- _Required action_:
For the material that follows, state how many lines contain the word "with", and add nothing.

- _Exercise data_:
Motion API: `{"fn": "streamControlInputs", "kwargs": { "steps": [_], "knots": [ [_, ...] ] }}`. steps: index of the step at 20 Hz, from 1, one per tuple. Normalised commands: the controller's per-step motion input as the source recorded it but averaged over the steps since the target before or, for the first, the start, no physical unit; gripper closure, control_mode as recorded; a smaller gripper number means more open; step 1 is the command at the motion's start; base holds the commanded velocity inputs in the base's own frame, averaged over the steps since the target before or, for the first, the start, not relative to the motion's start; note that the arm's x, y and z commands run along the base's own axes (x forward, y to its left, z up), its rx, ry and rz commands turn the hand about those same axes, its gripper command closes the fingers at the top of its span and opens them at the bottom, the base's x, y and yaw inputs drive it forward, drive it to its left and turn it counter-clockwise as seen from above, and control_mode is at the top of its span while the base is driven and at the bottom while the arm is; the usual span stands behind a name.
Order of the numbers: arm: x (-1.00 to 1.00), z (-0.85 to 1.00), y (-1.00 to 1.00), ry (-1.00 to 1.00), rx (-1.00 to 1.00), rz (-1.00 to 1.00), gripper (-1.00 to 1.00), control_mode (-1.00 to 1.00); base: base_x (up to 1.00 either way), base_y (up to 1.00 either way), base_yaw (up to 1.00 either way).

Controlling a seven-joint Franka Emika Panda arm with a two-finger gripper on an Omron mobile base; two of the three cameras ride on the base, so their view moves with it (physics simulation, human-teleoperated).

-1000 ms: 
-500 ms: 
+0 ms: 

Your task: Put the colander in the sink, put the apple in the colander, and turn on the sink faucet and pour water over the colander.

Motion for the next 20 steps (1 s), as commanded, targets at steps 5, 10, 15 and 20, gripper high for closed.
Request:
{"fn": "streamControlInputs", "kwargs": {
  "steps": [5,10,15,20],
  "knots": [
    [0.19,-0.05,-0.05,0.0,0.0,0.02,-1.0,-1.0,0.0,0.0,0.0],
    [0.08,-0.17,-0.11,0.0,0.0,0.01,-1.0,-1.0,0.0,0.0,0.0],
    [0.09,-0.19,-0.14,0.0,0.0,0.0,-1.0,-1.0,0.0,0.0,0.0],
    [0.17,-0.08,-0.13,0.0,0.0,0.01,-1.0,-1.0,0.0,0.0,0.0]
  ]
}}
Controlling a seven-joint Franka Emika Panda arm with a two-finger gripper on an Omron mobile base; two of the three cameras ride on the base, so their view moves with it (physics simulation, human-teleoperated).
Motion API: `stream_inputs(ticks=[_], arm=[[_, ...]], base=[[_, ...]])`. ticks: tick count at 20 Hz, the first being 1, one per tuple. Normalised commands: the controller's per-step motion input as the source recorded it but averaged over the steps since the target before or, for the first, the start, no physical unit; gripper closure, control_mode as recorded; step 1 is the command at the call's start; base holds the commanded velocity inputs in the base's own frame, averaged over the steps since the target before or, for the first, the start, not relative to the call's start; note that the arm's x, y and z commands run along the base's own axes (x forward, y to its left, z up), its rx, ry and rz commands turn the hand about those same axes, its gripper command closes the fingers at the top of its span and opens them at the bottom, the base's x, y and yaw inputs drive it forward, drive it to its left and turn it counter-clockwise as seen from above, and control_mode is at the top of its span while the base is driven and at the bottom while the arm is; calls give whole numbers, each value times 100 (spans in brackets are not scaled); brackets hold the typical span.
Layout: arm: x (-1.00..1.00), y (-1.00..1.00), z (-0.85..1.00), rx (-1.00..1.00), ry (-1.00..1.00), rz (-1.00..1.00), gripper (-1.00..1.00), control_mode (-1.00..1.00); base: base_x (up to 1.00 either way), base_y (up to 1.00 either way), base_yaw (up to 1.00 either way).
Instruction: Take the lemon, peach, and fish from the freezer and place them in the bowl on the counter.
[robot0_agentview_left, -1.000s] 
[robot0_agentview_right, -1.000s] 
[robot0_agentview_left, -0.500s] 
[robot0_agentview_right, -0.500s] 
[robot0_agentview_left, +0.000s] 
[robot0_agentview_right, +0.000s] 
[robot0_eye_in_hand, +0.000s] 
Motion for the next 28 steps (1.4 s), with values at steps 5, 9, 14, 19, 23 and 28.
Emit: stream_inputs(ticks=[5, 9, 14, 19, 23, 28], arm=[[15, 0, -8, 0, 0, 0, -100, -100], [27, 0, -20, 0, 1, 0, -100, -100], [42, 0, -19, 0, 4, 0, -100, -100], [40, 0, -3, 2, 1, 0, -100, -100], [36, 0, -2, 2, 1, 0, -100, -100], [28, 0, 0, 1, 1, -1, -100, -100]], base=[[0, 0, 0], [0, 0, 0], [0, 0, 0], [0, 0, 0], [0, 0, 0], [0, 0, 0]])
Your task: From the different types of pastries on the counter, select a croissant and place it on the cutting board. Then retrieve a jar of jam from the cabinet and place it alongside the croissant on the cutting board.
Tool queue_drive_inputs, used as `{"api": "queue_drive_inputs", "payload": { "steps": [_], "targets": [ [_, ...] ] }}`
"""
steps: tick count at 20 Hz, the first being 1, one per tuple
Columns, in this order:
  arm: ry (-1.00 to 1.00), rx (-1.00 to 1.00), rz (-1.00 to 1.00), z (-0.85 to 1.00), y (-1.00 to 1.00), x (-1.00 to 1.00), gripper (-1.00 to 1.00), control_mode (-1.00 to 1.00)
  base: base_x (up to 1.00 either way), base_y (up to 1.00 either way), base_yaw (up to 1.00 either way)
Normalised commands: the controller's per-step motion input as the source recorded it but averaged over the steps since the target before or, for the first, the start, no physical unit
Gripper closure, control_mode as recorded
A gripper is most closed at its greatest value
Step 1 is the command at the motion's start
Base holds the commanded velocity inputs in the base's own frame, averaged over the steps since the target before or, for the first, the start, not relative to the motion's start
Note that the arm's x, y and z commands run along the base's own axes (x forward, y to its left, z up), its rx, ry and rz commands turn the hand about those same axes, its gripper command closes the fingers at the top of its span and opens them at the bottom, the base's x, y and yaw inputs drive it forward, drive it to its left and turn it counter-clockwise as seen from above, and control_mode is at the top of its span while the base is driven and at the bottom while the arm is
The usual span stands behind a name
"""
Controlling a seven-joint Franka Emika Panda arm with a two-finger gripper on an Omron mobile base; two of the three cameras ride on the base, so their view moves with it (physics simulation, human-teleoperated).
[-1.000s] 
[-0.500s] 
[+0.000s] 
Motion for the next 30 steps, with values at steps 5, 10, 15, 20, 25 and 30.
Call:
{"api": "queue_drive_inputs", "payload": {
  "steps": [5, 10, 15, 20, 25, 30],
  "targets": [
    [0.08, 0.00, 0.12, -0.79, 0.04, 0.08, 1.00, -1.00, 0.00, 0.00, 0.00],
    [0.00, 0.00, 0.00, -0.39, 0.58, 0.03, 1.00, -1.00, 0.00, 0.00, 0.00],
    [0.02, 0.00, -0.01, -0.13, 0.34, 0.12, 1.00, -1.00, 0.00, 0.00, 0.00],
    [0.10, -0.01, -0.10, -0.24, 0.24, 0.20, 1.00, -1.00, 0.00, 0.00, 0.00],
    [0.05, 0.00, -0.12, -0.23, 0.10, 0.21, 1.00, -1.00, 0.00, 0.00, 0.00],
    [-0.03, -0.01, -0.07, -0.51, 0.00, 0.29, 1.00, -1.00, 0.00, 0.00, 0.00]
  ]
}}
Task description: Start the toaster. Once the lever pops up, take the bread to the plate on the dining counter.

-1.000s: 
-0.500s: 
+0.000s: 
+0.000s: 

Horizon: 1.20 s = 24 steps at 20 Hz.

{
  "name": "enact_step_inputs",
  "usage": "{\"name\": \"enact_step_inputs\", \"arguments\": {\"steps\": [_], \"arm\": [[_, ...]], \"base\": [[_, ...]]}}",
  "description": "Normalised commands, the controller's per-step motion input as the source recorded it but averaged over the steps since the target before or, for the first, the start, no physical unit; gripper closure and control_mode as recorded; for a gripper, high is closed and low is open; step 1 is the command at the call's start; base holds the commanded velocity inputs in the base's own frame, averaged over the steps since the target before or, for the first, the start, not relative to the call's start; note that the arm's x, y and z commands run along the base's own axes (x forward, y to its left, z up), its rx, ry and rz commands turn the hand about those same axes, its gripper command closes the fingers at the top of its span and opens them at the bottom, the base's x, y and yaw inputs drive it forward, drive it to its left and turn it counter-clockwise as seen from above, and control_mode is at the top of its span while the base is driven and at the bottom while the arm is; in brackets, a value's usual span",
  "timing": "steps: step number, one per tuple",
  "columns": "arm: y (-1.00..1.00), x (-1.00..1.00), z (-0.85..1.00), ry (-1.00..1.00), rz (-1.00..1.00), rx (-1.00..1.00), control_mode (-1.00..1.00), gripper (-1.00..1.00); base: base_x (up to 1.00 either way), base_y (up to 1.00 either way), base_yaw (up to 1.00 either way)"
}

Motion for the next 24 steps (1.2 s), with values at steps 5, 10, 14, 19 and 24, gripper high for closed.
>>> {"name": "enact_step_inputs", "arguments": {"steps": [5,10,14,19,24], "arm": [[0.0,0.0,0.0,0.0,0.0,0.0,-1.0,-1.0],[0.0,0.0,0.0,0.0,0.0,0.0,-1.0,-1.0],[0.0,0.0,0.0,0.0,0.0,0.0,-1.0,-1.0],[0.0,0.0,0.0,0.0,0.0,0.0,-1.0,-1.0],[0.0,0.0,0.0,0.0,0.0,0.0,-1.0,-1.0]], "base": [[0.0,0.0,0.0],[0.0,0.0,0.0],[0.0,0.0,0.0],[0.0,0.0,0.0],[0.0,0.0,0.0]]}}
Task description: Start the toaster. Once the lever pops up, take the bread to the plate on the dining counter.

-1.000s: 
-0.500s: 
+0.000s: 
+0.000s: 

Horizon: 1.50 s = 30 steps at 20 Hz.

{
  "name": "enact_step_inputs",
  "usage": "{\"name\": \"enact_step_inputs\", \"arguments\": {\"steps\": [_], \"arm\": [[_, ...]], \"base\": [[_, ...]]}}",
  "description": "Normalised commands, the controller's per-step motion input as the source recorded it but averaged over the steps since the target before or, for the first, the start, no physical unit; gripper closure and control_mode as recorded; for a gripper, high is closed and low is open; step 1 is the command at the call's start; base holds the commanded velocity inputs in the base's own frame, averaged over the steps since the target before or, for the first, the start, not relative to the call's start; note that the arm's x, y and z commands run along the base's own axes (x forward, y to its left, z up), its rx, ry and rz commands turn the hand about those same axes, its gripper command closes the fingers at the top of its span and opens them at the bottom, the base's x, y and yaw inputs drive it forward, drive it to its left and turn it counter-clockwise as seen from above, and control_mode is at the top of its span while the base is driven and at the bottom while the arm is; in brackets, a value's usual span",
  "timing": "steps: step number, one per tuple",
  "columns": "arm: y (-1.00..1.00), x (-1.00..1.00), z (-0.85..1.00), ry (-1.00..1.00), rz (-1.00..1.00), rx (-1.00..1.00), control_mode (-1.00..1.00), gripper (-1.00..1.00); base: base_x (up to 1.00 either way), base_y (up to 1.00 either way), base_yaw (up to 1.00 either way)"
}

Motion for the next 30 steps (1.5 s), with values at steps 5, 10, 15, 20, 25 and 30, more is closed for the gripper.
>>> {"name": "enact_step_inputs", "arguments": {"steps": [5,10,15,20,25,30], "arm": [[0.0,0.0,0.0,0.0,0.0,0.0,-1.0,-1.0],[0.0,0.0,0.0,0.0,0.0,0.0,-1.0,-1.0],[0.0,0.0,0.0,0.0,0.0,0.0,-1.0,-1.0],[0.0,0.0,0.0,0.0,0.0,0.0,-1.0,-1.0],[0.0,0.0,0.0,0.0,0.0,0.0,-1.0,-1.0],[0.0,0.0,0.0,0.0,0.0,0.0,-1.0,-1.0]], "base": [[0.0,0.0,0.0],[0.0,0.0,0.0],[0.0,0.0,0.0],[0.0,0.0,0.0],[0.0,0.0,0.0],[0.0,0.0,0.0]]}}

- _Your response_:
7